Start of DATA IN THIS EXERCISE

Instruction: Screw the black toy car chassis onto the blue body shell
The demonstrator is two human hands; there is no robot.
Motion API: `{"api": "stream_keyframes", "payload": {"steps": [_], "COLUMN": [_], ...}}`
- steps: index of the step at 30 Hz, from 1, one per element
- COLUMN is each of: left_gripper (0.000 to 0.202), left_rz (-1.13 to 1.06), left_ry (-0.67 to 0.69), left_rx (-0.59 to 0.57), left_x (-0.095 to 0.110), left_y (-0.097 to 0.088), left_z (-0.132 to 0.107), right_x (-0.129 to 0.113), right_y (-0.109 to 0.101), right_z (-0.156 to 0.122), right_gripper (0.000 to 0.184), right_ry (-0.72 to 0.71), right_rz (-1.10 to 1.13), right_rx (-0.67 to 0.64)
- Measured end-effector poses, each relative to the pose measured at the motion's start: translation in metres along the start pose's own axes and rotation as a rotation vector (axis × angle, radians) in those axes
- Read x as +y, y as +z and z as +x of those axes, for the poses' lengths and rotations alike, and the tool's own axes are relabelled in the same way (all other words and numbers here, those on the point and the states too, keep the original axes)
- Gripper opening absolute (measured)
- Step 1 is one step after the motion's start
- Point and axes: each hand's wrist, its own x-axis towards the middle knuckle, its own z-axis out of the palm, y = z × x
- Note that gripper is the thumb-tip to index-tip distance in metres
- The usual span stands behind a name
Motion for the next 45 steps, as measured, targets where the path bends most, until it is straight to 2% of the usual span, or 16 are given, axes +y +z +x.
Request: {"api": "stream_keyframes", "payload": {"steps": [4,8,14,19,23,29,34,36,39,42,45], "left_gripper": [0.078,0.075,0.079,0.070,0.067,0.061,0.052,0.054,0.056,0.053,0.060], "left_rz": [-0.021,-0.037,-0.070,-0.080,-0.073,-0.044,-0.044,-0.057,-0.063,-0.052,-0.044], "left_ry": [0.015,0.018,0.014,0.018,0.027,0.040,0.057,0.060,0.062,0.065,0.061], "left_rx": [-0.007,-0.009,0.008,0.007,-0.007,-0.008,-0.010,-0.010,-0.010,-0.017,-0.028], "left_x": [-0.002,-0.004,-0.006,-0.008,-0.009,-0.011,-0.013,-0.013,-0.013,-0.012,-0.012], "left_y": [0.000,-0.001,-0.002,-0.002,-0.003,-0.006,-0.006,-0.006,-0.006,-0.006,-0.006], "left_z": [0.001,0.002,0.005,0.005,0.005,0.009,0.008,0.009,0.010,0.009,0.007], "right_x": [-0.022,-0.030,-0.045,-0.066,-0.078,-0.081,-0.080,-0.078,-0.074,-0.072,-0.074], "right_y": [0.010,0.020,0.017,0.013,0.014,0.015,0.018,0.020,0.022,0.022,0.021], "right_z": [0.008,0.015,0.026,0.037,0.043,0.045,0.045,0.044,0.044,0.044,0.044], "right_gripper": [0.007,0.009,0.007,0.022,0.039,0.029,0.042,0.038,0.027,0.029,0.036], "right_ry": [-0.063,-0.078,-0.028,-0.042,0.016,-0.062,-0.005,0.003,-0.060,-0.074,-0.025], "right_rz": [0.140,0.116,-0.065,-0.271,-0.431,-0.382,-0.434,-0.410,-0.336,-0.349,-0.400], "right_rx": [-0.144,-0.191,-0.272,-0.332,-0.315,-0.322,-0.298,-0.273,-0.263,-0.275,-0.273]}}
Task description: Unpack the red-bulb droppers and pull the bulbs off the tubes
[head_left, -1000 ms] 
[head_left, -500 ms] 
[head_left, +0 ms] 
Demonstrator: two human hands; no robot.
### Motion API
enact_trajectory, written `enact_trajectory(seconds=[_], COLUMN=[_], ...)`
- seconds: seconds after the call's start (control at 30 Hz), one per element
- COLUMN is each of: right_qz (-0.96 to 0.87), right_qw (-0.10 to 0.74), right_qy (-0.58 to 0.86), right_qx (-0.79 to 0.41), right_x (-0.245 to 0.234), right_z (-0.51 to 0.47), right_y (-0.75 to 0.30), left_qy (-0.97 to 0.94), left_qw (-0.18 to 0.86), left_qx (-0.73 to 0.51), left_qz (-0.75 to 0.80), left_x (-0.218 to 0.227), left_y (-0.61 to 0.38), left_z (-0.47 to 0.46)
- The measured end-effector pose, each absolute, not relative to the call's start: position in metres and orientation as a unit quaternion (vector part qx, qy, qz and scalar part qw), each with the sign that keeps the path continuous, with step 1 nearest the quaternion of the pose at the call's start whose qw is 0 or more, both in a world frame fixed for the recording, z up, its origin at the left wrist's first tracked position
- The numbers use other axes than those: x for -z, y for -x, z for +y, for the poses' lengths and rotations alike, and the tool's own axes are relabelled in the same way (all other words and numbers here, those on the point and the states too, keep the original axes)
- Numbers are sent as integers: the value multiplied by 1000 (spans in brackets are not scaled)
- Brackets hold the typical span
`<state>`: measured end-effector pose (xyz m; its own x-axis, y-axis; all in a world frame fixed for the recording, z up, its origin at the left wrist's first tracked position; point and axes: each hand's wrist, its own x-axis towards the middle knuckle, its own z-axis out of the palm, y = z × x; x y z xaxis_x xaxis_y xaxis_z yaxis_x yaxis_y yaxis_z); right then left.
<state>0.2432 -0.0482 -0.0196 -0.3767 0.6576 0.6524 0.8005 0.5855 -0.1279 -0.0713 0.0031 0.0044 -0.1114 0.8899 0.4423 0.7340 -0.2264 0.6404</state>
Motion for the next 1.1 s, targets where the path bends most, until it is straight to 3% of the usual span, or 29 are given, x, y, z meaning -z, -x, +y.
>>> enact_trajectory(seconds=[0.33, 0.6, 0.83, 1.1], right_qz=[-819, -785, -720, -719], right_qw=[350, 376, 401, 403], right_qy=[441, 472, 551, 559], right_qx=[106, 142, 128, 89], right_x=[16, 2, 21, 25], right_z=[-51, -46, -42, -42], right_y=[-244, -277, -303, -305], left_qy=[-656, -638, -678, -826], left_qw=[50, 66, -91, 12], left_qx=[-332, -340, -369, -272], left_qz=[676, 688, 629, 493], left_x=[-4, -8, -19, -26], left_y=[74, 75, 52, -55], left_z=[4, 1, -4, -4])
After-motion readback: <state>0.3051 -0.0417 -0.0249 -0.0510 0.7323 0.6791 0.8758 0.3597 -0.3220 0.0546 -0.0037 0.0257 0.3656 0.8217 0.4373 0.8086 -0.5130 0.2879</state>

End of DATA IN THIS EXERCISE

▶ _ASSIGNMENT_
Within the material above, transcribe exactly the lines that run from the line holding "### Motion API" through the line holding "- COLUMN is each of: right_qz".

▶ _ANSWER_
### Motion API
enact_trajectory, written `enact_trajectory(seconds=[_], COLUMN=[_], ...)`
- seconds: seconds after the call's start (control at 30 Hz), one per element
- COLUMN is each of: right_qz (-0.96 to 0.87), right_qw (-0.10 to 0.74), right_qy (-0.58 to 0.86), right_qx (-0.79 to 0.41), right_x (-0.245 to 0.234), right_z (-0.51 to 0.47), right_y (-0.75 to 0.30), left_qy (-0.97 to 0.94), left_qw (-0.18 to 0.86), left_qx (-0.73 to 0.51), left_qz (-0.75 to 0.80), left_x (-0.218 to 0.227), left_y (-0.61 to 0.38), left_z (-0.47 to 0.46)

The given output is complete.